Task statement →
Go through the listing below and work out how many lines hold "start"; reply with the figure alone.

Data shown →

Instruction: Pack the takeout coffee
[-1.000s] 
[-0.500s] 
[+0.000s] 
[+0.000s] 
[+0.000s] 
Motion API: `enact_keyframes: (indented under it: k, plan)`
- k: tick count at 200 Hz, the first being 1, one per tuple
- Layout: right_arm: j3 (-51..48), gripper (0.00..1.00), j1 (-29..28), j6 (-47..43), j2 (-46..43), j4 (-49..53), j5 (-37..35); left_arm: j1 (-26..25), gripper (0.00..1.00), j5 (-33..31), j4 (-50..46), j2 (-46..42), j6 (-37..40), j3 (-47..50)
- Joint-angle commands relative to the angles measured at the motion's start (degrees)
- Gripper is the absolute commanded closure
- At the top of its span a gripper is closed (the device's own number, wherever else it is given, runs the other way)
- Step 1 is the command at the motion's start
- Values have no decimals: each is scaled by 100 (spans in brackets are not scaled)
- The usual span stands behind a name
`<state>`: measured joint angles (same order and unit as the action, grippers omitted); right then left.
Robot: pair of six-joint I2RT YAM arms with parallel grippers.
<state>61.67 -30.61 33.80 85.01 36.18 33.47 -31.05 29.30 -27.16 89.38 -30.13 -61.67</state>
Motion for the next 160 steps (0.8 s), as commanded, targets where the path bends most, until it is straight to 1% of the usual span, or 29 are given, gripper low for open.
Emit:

Solution to this exercise →
2